*Exercise description*: Every record must be restated exactly as written.

[Dataset excerpts]
_ _ _ _
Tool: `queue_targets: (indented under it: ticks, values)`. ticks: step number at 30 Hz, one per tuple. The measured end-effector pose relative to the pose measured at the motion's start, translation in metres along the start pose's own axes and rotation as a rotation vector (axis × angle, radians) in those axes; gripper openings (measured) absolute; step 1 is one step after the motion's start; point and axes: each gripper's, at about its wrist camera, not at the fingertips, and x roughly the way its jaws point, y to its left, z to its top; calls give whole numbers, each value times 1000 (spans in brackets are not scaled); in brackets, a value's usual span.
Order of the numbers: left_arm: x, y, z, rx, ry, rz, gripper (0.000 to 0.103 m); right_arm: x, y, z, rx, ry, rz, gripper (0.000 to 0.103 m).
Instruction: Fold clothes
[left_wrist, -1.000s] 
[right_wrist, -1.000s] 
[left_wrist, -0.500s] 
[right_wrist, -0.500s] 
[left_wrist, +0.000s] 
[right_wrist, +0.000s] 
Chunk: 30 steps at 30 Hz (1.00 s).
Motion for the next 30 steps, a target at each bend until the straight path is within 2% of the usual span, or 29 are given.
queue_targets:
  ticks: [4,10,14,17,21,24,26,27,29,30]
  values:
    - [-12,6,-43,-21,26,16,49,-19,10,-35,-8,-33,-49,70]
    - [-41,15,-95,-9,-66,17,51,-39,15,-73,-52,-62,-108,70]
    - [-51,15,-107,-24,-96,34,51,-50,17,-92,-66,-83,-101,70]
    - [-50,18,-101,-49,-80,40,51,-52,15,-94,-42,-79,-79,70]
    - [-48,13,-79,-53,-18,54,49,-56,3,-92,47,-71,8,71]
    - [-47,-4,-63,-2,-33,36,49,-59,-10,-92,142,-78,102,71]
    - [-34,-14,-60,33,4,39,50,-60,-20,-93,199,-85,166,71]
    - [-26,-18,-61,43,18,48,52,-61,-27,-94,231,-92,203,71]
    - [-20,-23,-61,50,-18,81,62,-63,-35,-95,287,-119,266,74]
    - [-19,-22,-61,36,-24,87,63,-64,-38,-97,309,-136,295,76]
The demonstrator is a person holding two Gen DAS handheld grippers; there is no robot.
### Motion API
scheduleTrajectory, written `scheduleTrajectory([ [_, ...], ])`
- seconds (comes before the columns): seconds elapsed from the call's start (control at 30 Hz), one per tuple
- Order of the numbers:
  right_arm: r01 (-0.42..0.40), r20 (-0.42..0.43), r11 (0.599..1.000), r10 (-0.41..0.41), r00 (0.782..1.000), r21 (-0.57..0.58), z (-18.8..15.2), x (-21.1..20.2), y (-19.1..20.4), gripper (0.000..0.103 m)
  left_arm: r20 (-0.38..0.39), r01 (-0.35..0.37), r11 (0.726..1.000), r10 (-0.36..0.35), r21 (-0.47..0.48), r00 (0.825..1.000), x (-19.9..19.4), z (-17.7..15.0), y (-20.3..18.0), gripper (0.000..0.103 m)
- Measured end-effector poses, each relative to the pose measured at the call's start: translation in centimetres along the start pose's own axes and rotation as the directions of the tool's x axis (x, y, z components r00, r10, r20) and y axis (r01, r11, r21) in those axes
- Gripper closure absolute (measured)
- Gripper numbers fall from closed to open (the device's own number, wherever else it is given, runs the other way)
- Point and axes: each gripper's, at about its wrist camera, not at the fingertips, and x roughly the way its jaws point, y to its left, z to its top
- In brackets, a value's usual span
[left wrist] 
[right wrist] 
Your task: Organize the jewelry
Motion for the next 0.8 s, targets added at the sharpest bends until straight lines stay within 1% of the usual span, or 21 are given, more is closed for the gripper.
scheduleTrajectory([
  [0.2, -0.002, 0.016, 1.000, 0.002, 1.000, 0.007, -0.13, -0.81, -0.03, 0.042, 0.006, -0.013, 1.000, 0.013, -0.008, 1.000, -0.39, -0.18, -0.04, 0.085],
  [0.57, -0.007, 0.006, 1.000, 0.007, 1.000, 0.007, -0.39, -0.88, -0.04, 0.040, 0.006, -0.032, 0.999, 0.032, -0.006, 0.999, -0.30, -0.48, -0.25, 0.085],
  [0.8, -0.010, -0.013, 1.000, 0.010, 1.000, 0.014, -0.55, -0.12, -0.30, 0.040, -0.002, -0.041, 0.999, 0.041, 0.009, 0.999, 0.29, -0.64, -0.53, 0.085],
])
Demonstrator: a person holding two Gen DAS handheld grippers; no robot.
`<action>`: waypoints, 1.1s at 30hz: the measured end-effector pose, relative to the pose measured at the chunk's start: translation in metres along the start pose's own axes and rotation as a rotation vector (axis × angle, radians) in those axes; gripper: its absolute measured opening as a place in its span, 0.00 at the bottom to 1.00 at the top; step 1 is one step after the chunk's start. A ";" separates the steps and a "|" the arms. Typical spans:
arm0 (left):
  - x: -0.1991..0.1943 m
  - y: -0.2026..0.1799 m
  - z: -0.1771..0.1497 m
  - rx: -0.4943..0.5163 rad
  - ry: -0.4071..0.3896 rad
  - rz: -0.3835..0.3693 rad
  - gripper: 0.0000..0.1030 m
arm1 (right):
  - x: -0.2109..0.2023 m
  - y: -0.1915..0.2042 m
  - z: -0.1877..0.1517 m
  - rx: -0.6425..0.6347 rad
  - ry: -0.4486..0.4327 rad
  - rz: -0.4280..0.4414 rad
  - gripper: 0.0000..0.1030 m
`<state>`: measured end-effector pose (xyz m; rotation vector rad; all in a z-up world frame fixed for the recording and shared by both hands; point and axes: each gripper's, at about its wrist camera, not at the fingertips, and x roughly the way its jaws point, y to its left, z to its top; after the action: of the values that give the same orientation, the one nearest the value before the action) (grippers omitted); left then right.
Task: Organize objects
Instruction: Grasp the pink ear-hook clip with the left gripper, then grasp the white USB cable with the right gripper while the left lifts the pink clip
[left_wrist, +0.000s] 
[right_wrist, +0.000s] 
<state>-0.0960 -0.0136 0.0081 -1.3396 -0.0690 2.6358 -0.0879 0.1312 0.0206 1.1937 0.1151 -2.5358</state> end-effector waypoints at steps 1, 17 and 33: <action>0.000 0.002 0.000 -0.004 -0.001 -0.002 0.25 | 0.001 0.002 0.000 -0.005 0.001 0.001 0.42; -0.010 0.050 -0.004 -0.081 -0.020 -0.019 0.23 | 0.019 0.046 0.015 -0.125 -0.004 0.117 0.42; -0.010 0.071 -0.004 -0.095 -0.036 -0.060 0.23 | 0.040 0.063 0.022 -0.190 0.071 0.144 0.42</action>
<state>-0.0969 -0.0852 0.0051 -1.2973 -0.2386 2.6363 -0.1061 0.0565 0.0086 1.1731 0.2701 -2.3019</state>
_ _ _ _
*Exercise answer*:
Tool: `queue_targets: (indented under it: ticks, values)`. ticks: step number at 30 Hz, one per tuple. The measured end-effector pose relative to the pose measured at the motion's start, translation in metres along the start pose's own axes and rotation as a rotation vector (axis × angle, radians) in those axes; gripper openings (measured) absolute; step 1 is one step after the motion's start; point and axes: each gripper's, at about its wrist camera, not at the fingertips, and x roughly the way its jaws point, y to its left, z to its top; calls give whole numbers, each value times 1000 (spans in brackets are not scaled); in brackets, a value's usual span.
Order of the numbers: left_arm: x, y, z, rx, ry, rz, gripper (0.000 to 0.103 m); right_arm: x, y, z, rx, ry, rz, gripper (0.000 to 0.103 m).
Instruction: Fold clothes
[left_wrist, -1.000s] 
[right_wrist, -1.000s] 
[left_wrist, -0.500s] 
[right_wrist, -0.500s] 
[left_wrist, +0.000s] 
[right_wrist, +0.000s] 
Chunk: 30 steps at 30 Hz (1.00 s).
Motion for the next 30 steps, a target at each bend until the straight path is within 2% of the usual span, or 29 are given.
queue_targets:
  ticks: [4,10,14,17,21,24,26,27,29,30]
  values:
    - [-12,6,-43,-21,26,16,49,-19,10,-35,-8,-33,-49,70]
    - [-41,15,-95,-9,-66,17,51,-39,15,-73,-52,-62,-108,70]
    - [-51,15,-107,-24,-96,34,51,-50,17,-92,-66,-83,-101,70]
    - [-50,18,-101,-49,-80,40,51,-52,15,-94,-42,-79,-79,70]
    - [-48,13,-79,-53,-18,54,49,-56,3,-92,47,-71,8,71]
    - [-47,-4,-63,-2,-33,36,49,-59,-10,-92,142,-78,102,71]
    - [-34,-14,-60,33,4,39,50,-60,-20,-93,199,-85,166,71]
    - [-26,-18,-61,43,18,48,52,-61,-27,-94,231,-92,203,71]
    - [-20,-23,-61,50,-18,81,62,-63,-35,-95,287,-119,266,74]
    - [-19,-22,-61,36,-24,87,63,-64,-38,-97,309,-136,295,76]
The demonstrator is a person holding two Gen DAS handheld grippers; there is no robot.
### Motion API
scheduleTrajectory, written `scheduleTrajectory([ [_, ...], ])`
- seconds (comes before the columns): seconds elapsed from the call's start (control at 30 Hz), one per tuple
- Order of the numbers:
  right_arm: r01 (-0.42..0.40), r20 (-0.42..0.43), r11 (0.599..1.000), r10 (-0.41..0.41), r00 (0.782..1.000), r21 (-0.57..0.58), z (-18.8..15.2), x (-21.1..20.2), y (-19.1..20.4), gripper (0.000..0.103 m)
  left_arm: r20 (-0.38..0.39), r01 (-0.35..0.37), r11 (0.726..1.000), r10 (-0.36..0.35), r21 (-0.47..0.48), r00 (0.825..1.000), x (-19.9..19.4), z (-17.7..15.0), y (-20.3..18.0), gripper (0.000..0.103 m)
- Measured end-effector poses, each relative to the pose measured at the call's start: translation in centimetres along the start pose's own axes and rotation as the directions of the tool's x axis (x, y, z components r00, r10, r20) and y axis (r01, r11, r21) in those axes
- Gripper closure absolute (measured)
- Gripper numbers fall from closed to open (the device's own number, wherever else it is given, runs the other way)
- Point and axes: each gripper's, at about its wrist camera, not at the fingertips, and x roughly the way its jaws point, y to its left, z to its top
- In brackets, a value's usual span
[left wrist] 
[right wrist] 
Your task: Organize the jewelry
Motion for the next 0.8 s, targets added at the sharpest bends until straight lines stay within 1% of the usual span, or 21 are given, more is closed for the gripper.
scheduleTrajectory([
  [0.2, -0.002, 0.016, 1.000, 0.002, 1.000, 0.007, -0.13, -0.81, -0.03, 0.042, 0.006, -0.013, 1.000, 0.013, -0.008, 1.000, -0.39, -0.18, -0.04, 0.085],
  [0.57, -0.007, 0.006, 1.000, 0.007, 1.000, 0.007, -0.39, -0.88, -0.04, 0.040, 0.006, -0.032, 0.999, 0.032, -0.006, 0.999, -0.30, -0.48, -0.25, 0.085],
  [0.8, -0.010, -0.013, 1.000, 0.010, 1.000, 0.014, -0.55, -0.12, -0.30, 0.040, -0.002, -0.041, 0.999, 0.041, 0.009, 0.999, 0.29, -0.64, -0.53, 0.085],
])
Demonstrator: a person holding two Gen DAS handheld grippers; no robot.
`<action>`: waypoints, 1.1s at 30hz: the measured end-effector pose, relative to the pose measured at the chunk's start: translation in metres along the start pose's own axes and rotation as a rotation vector (axis × angle, radians) in those axes; gripper: its absolute measured opening as a place in its span, 0.00 at the bottom to 1.00 at the top; step 1 is one step after the chunk's start. A ";" separates the steps and a "|" the arms. Typical spans:
arm0 (left):
  - x: -0.1991..0.1943 m
  - y: -0.2026..0.1799 m
  - z: -0.1771..0.1497 m
  - rx: -0.4943..0.5163 rad
  - ry: -0.4071..0.3896 rad
  - rz: -0.3835..0.3693 rad
  - gripper: 0.0000..0.1030 m
arm1 (right):
  - x: -0.2109..0.2023 m
  - y: -0.1915..0.2042 m
  - z: -0.1877..0.1517 m
  - rx: -0.6425..0.6347 rad
  - ry: -0.4486..0.4327 rad
  - rz: -0.4280..0.4414 rad
  - gripper: 0.0000..0.1030 m
`<state>`: measured end-effector pose (xyz m; rotation vector rad; all in a z-up world frame fixed for the recording and shared by both hands; point and axes: each gripper's, at about its wrist camera, not at the fingertips, and x roughly the way its jaws point, y to its left, z to its top; after the action: of the values that give the same orientation, the one nearest the value before the action) (grippers omitted); left then right.
Task: Organize objects
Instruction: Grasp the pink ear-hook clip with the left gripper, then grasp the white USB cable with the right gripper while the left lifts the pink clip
[left_wrist, +0.000s] 
[right_wrist, +0.000s] 
<state>-0.0960 -0.0136 0.0081 -1.3396 -0.0690 2.6358 -0.0879 0.1312 0.0206 1.1937 0.1151 -2.5358</state> end-effector waypoints at steps 1, 17 and 33: <action>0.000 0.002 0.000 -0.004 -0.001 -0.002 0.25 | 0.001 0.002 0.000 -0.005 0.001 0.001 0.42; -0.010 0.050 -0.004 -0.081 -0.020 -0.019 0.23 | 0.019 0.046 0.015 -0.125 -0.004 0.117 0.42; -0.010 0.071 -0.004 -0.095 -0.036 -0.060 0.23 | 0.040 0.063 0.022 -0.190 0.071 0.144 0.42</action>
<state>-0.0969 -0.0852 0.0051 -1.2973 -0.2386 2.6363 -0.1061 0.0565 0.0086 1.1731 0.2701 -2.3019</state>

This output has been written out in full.